Rarely, if ever, has it been smart to postpone buying a house on the expectation that prices will fall.
Twenty years ago it was a mistake to wait and 10 years ago it was a mistake to wait. Last year, in a deep recession, it was no different.
Today it is no different.
In the first instance, the wayward performance of house price forecasts over many years shows this to be true. To think anyone can forecast or anticipate house prices down-swings so that you can buy-in at a lower price is fanciful.
More importantly, a look at house price trends over any reasonable time frame shows that they go up and that this occurs at a time when incomes go up both through normal wage increases and through promotions as workers gain experience and knowledge.
The definition of a ‘reasonable time’ when it comes to buying a house to live in has to be 10 years or more. It is largely irrelevant if, after you buy a house, the price is up or down in the year or two after the purchase date. You are not going to sell it, either way.
A few facts:
Based on Australian Bureau of Statistics, the average compound annual increase in Australian house prices over the past 15 to 20 years has been 5 per cent. Some years have been stronger, some weaker as the various factors that influence house prices wax and wane.

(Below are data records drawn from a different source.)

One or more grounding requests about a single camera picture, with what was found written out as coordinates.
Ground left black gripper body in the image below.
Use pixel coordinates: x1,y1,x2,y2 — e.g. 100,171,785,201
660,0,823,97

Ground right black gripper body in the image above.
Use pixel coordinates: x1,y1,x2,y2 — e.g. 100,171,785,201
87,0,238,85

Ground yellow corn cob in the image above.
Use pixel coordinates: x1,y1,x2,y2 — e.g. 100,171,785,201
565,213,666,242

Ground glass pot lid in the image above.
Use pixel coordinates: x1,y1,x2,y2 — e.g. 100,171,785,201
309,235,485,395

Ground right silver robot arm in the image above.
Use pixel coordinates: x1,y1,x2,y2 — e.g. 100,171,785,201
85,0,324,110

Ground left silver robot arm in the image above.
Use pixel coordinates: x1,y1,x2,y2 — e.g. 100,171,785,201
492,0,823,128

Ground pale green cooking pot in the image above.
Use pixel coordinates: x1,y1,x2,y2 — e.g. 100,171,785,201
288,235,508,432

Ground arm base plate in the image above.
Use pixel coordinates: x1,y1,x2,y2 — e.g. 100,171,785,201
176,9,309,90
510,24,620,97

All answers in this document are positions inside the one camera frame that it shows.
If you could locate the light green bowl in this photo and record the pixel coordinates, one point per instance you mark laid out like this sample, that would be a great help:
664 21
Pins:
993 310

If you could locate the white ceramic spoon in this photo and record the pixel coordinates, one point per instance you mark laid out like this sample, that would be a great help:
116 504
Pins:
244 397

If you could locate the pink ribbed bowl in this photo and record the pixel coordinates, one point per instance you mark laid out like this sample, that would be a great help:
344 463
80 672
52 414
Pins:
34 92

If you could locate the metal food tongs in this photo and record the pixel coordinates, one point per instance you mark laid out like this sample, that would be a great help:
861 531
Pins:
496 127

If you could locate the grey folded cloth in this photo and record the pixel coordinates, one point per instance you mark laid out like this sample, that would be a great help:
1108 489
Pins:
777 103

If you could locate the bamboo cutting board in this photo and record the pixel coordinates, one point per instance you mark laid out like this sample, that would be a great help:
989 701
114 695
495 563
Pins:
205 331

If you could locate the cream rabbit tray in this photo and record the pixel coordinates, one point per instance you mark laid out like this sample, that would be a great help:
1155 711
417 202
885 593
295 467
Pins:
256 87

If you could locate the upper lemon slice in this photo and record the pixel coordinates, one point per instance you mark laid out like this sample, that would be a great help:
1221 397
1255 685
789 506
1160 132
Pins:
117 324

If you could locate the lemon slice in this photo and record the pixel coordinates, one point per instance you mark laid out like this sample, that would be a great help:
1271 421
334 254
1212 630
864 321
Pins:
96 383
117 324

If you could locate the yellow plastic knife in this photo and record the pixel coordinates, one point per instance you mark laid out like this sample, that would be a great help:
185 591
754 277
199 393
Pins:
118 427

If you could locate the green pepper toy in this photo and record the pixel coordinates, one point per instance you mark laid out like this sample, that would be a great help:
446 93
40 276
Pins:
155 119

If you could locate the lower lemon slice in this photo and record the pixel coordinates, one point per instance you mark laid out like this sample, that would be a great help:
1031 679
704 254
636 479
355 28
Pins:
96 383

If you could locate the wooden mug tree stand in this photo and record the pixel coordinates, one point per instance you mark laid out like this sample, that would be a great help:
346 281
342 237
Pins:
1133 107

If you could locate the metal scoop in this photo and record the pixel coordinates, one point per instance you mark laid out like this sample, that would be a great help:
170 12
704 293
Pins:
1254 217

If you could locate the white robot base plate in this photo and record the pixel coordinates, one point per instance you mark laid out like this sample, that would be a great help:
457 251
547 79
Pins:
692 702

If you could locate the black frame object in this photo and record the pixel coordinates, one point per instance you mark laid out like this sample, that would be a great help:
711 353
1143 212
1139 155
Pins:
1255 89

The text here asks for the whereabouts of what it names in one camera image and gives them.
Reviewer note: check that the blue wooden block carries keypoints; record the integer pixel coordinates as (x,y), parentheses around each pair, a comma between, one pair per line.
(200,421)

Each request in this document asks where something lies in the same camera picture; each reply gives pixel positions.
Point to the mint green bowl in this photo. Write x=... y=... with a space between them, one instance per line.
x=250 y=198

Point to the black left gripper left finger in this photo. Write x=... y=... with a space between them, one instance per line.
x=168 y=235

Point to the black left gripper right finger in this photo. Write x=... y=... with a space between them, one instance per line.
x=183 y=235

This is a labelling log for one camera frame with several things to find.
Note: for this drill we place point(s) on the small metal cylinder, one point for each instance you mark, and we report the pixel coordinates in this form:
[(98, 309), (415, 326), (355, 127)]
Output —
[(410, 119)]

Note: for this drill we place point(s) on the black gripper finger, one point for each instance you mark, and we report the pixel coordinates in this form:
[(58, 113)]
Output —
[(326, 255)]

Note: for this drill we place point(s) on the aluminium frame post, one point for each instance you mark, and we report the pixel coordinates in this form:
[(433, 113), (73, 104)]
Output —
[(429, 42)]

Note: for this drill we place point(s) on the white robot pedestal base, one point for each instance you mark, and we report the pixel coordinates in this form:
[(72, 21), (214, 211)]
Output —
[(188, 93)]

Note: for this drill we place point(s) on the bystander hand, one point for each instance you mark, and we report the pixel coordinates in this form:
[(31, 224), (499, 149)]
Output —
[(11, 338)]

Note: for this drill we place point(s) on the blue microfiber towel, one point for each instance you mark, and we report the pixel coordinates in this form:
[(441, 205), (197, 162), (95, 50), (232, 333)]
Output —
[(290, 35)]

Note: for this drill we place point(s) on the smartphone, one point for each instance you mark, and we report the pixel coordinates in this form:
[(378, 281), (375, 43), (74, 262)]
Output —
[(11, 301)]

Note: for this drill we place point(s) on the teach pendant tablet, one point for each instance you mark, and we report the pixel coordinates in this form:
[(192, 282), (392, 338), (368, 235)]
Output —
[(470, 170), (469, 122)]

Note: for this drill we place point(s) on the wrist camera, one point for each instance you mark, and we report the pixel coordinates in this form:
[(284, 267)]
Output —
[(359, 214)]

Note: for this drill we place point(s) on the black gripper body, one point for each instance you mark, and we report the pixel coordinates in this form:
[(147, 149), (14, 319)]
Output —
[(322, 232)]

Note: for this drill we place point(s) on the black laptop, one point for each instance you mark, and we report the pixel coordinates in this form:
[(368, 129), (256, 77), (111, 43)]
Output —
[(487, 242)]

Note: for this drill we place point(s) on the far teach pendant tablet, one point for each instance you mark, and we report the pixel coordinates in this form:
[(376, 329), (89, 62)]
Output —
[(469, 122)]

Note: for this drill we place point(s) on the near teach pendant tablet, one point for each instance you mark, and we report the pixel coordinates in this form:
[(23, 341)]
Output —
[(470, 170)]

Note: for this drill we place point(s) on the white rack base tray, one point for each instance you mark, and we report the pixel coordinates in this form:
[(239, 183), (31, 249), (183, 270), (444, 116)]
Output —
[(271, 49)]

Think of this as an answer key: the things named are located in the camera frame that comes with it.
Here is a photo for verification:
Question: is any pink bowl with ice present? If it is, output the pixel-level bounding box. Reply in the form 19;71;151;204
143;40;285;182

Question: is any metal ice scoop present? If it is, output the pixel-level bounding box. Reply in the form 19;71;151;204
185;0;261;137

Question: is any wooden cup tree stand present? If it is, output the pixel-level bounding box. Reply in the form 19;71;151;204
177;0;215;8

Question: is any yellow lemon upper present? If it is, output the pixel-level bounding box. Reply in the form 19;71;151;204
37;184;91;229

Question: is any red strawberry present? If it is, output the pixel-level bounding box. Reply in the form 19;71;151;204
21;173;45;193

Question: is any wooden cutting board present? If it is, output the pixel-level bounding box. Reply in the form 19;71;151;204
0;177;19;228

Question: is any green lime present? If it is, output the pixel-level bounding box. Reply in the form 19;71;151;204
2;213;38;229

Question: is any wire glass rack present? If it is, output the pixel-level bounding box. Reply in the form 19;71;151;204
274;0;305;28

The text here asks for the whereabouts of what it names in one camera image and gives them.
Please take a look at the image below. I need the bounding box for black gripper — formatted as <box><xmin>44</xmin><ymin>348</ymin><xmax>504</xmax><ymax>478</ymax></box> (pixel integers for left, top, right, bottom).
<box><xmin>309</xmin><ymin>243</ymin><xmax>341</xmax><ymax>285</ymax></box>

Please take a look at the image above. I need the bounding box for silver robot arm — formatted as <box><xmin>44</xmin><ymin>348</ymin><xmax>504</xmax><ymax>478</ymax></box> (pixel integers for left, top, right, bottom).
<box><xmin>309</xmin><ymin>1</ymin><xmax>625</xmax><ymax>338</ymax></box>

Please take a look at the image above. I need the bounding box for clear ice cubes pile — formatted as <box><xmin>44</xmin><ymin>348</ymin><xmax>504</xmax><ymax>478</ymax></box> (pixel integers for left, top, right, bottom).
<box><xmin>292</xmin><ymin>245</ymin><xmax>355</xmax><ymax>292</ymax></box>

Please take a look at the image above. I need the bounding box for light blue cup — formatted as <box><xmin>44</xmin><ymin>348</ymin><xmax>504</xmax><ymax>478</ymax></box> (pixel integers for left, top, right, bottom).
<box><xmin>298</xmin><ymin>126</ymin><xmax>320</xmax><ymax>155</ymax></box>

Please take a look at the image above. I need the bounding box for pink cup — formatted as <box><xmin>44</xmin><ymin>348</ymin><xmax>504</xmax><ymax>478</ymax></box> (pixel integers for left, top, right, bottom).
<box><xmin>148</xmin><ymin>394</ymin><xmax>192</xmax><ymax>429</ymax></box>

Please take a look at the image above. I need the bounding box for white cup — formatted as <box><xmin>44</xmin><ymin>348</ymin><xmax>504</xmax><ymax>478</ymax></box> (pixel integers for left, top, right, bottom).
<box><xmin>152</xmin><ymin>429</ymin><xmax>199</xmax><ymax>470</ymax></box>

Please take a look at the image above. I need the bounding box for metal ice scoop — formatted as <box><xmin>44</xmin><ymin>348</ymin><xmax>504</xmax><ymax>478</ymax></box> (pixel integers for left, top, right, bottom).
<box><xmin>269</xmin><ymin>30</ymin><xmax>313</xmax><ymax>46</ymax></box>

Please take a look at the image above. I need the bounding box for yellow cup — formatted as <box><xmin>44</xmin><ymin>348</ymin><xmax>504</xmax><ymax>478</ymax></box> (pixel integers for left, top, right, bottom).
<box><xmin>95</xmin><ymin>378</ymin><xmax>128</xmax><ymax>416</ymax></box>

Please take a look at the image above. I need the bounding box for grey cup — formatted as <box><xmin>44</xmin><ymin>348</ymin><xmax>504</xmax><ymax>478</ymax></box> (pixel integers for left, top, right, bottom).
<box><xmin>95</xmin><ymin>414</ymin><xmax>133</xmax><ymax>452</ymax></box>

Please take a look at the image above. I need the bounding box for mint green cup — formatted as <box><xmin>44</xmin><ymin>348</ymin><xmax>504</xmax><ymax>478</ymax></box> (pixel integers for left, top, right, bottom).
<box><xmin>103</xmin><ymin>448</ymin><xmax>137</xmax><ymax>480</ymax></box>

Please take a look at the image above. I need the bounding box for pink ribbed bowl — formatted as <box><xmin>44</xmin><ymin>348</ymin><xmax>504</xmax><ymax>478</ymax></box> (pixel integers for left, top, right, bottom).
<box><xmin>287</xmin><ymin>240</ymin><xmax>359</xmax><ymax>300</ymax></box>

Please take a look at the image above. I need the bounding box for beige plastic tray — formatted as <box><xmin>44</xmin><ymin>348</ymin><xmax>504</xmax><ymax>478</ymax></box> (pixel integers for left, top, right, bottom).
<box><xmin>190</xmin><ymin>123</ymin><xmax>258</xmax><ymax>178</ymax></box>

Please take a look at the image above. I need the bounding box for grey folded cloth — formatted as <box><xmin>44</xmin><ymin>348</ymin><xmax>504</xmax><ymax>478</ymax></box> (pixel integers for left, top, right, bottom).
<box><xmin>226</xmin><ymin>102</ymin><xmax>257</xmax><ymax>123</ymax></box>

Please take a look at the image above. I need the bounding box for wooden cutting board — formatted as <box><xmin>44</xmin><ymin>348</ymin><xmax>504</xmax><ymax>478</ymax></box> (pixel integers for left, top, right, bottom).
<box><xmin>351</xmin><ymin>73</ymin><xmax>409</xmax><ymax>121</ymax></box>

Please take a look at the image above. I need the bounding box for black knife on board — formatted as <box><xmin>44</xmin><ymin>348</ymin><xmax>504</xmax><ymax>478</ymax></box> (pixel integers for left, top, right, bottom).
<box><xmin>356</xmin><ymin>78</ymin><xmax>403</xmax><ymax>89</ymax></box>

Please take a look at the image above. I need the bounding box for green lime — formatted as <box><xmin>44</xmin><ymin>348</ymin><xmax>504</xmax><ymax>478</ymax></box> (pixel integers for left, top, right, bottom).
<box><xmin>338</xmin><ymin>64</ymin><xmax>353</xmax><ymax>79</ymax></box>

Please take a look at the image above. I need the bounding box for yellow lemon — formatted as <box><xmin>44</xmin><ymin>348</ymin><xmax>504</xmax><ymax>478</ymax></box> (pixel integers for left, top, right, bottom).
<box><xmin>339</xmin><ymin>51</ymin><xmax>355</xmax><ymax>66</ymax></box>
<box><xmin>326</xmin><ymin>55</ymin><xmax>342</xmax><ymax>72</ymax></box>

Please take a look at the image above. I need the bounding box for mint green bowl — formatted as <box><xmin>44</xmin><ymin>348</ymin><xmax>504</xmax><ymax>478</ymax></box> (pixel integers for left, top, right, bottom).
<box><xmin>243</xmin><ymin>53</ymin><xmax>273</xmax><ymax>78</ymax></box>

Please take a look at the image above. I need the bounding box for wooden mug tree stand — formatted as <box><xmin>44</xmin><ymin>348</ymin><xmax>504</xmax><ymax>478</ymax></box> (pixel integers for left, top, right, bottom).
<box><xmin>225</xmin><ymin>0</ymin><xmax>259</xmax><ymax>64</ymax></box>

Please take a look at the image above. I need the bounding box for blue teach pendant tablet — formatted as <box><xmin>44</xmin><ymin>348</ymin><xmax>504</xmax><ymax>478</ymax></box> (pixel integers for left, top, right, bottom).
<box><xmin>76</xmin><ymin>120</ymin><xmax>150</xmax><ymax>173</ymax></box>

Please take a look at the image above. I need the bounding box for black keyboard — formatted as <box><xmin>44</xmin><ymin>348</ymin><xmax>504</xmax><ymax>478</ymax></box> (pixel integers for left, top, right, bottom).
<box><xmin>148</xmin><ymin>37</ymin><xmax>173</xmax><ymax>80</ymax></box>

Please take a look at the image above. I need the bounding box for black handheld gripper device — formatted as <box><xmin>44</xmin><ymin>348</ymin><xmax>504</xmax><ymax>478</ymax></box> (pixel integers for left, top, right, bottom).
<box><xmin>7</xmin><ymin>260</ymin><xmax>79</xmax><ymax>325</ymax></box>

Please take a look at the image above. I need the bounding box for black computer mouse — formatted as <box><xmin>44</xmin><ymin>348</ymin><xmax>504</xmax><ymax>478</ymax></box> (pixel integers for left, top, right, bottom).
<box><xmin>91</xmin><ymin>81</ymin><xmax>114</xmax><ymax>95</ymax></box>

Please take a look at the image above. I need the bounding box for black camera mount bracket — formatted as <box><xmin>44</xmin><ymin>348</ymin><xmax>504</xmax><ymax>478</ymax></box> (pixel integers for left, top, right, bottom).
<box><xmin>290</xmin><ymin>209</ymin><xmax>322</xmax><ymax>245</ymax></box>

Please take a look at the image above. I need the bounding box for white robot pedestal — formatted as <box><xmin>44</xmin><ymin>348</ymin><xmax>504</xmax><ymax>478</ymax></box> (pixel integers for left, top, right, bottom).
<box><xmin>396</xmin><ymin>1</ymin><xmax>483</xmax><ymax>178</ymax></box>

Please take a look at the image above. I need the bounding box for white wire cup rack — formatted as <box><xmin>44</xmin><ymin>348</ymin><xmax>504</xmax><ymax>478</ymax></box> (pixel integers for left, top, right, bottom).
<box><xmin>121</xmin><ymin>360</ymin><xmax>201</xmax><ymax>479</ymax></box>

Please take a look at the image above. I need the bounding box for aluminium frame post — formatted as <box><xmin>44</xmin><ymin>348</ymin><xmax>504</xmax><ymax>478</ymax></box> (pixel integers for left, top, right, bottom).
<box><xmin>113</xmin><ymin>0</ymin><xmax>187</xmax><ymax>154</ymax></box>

10 years of 5 per cent annual increases results in a price rise in excess of 60 per cent. At that rate, the $650,000 property purchase 10 years ago is now worth around $1 million. If you had borrowed $550,000 at the time and kept your repayments constant, you would owe less than $400,000 on that $1 million property. You have made half a million dollars, tax free.
Over 10 years, even in an environment of low wages growth, incomes are likely to rise around 35 per cent through normal wage increases and promotions. An annual household income of $80,000 a decade ago is now likely to be around $110,000. Servicing that mortgage has become easier and easier.
Where to now for housing? And does it matter?
At the moment, there is some reasonable strength in house prices. According to Corelogic, house prices have risen for the past four months after dropping in the five months prior to that. In the year to January, prices are up 3.0 per cent.
Low interest rates, a relaxation of lending rules and an improving labour market are having an impact on housing demand, which is also getting a kick along from a range of government financial ‘incentives’ skewed mainly towards first home buyers and new construction.
At the moment, these influences are over-riding the negative shock from faltering demand as immigration stalls and still sold growth in new supply as dwelling completions roll out.
These latter issues – low underlying demand relative to solid growth in supply – will likely bite at some stage to dampen the recent price actions.
Judging when the international borders will reopen, how new construction will pan out as some of the government assistance measures end and whether there are any regulatory changes to lending is, frankly, impossible.
Many of these issues will be gone in a few years in any event, over which time house prices are very likely to have been skewed higher making it hazardous to postpone a decision to buy.
There are stories of people holding off a decision to buy their property in 2020 on the expectation that the COVID-19 pandemic and resulting recession would smash the housing market. The logic was sound, but the reality was wrong.
Those postponing now have to stump up more money as the house price recovery unfolds.
All of this shows how difficult it is to pick the timing of buying into the housing market at least from the perspective of getting the property at a lower price.
Waiting to buy is a strategy that has failed for anyone with a medium to long run time horizon and it is likely to fail again in the years ahead.
Is it a good time to buy a dwelling?
I think the answer is clear. It always is.